Admittedly, the Cr-48’s ChromeOS and the iPad’s iOS are both toddlers. They are cute, command your attention, and you forgive them for all the things they can’t do yet. You don’t get mad or impatient, nor do you legitimately try to compare them to “adult” operating system experiences. But make no mistake, those toddlers are going to grow up. It’s unclear whether they’ll grow up like twins or like Twins, but grow up they will.
If you want to experience ChromeOS and don’t have access to a Cr-48, just download the Google Chrome browser, run it full-screen mode, and never leave. That’s a pretty close approximation. Some of you will say “sure, I live only in the browser already” and others will gasp in horror at the prospect of giving up Adobe CS5, AutoCAD, SolidWorks, iTunes, and your favorite development IDE. My first inclination was to poo-poo ChromeOS, and wonder why people would want a browser environment that can’t be exited. Why not just have the browser environment with all the power of a full OS underneath? But I’m increasingly convinced that Google would be fine with that too. ChromeOS is just an excuse to increase the pace of web-based application development. Google doesn’t care if you use their OS, or their browser on someone else’s OS, as long as your experience is mostly web-based, because on those seas Google divisions are the Armada and the Pirates.
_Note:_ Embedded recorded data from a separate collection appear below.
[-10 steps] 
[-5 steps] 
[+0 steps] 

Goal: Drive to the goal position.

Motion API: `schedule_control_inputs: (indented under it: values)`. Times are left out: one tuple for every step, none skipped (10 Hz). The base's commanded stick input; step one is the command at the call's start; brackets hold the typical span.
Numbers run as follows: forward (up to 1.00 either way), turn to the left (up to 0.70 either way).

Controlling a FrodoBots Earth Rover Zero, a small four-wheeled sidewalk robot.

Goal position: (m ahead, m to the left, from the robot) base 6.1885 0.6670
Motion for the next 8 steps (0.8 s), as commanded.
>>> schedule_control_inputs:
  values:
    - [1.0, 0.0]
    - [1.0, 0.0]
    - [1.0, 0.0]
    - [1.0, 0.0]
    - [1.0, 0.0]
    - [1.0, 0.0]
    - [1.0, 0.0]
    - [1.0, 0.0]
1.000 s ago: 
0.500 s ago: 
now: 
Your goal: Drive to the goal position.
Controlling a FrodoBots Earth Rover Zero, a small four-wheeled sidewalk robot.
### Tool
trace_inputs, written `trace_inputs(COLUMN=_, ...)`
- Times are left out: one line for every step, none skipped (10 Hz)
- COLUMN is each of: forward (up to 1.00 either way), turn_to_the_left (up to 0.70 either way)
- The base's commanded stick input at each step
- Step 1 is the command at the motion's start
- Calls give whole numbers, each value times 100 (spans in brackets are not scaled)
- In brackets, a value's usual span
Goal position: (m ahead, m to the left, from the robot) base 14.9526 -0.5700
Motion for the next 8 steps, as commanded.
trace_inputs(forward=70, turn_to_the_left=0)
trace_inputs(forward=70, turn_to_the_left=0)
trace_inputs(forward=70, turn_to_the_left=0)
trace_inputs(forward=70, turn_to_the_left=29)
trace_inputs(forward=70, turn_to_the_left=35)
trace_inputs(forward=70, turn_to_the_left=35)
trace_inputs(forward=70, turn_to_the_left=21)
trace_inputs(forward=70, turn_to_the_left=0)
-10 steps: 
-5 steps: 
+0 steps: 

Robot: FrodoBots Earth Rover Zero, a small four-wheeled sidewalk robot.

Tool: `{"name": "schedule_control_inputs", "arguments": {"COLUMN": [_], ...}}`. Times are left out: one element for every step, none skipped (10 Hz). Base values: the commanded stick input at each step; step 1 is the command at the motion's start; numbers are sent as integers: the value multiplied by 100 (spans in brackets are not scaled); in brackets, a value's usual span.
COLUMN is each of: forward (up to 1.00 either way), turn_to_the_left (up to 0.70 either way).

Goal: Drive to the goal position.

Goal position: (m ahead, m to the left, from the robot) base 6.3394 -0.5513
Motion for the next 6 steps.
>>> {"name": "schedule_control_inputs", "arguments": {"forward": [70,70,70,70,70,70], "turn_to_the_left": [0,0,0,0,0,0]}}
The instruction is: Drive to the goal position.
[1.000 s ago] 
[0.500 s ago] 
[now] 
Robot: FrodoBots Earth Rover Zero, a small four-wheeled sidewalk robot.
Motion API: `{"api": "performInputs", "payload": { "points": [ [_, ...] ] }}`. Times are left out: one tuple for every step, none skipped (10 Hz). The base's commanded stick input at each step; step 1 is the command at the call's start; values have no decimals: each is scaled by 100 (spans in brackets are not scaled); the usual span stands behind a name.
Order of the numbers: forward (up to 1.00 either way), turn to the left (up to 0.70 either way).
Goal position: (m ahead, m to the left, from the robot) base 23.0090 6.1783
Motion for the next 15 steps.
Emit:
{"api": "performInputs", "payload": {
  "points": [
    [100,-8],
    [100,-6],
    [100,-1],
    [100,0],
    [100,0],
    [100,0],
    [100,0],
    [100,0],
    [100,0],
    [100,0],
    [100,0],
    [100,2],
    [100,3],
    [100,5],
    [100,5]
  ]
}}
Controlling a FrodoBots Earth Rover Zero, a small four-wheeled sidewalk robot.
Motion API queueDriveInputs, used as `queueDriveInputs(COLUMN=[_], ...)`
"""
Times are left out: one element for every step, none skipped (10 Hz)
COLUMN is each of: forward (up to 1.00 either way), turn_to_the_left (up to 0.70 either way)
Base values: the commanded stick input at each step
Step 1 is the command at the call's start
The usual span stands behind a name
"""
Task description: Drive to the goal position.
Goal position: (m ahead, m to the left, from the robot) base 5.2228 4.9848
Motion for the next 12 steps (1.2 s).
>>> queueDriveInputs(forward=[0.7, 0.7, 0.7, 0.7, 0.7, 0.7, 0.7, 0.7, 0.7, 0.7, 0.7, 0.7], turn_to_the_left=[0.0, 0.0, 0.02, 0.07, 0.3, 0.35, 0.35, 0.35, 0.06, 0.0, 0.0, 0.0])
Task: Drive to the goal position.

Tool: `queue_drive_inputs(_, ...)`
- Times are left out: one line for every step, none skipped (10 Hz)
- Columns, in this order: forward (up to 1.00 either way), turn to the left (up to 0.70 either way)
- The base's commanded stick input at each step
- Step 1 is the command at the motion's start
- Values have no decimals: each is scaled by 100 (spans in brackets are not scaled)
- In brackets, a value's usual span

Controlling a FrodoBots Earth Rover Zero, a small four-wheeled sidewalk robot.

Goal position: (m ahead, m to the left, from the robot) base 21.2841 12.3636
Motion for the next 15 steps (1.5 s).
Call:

Under the guidance of Apple’s typically glacial but unstoppable taciturn innovation machine, the iPad is taking a decidedly different approach. Rather than the familiar browser ecosystem, the user is dropped into a totally unfamiliar, but uncannily intuitive world of touch-computing. Apple is years ahead in terms of offering a development environment conducive to natural touch computing. Apple is slow to broadly embrace the idea that all these apps will be powered through the cloud using web-based data exchange. But I suspect that will happen either way. What Apple has focused on is creating an experience that changes they way we interact with computers. By comparison, ChromeOS merely repackages the way we interact with computers today.
No matter what kind of adults these kids become, I couldn’t be more excited to be a user, a developer, and an entrepreneur with the backdrop of this kind of change happening!